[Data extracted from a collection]
* * * * * * * * *
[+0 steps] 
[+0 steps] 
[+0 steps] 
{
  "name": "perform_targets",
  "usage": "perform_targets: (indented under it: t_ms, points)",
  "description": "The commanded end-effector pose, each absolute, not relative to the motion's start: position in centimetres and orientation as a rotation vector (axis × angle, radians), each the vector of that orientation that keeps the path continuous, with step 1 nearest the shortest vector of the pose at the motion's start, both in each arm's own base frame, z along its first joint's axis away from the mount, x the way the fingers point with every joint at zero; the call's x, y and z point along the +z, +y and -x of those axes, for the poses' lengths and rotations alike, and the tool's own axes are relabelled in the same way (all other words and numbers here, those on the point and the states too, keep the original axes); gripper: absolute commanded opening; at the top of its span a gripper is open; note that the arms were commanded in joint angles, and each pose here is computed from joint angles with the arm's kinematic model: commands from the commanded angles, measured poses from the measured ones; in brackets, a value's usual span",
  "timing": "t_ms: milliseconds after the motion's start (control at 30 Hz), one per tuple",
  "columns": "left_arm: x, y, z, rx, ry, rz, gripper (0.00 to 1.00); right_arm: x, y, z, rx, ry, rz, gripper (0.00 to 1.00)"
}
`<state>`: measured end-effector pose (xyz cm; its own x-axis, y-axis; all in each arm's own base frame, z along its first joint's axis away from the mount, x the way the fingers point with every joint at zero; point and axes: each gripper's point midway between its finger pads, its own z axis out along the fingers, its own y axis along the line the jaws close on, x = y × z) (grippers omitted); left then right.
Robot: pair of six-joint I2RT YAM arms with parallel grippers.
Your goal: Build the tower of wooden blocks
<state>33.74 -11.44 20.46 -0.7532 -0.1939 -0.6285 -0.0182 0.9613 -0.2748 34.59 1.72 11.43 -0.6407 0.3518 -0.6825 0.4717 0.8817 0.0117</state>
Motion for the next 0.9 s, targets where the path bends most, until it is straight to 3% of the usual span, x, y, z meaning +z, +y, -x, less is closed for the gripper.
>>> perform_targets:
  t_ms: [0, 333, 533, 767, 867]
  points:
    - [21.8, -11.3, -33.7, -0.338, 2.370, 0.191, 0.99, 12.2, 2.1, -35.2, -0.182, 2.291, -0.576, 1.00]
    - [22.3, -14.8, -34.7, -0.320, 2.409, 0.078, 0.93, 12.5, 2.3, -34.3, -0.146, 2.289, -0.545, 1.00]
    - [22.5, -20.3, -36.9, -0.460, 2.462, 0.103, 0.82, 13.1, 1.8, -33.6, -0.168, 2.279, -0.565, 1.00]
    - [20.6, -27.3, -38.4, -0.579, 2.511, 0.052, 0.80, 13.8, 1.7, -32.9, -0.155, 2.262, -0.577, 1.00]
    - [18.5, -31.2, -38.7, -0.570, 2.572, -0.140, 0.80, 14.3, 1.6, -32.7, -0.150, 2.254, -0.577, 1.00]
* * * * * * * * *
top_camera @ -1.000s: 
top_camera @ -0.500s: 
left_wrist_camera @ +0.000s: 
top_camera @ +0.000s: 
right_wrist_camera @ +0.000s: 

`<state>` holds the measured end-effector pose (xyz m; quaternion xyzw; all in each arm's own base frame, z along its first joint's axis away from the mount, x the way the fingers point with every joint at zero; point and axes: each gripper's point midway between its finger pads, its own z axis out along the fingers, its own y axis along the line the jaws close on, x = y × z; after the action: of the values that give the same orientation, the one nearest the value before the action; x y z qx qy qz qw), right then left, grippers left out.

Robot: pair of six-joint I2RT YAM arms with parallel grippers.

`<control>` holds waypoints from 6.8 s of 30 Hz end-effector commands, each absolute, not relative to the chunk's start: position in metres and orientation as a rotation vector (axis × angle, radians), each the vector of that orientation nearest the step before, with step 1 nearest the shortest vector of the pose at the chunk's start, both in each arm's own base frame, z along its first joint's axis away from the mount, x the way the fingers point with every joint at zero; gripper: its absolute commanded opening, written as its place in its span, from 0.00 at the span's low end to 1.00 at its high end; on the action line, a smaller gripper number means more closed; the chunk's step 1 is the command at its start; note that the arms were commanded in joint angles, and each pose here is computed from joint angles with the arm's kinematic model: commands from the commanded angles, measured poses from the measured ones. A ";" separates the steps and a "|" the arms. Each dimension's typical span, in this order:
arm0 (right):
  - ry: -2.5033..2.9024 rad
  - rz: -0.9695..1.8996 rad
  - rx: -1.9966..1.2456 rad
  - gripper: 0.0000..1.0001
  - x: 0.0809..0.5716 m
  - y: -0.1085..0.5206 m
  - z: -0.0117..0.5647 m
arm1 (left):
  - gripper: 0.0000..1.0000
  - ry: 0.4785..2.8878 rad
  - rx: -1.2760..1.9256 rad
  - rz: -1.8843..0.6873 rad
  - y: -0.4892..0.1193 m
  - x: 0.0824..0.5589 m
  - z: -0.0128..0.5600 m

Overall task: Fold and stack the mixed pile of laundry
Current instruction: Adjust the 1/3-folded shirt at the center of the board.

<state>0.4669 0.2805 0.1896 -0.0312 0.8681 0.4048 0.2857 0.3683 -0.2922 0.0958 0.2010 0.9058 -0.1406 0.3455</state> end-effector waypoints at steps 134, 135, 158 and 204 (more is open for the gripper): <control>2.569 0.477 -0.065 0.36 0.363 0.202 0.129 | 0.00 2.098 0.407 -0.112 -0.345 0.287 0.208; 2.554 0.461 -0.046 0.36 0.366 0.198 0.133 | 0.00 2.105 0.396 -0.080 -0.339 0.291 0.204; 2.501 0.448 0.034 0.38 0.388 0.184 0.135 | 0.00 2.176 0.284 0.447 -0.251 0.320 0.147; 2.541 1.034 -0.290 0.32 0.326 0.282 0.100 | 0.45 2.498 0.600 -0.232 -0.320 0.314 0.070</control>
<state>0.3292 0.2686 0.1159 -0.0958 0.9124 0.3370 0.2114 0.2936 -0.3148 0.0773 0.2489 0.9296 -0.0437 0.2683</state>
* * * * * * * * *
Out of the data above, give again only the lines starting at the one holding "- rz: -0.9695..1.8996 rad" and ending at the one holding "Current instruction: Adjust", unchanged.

== SOLUTION ==
  - rz: -0.9695..1.8996 rad
  - rx: -1.9966..1.2456 rad
  - gripper: 0.0000..1.0001
  - x: 0.0809..0.5716 m
  - y: -0.1085..0.5206 m
  - z: -0.0117..0.5647 m
arm1 (left):
  - gripper: 0.0000..1.0000
  - ry: 0.4785..2.8878 rad
  - rx: -1.2760..1.9256 rad
  - rz: -1.8843..0.6873 rad
  - y: -0.4892..0.1193 m
  - x: 0.0824..0.5589 m
  - z: -0.0128..0.5600 m

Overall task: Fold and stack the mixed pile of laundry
Current instruction: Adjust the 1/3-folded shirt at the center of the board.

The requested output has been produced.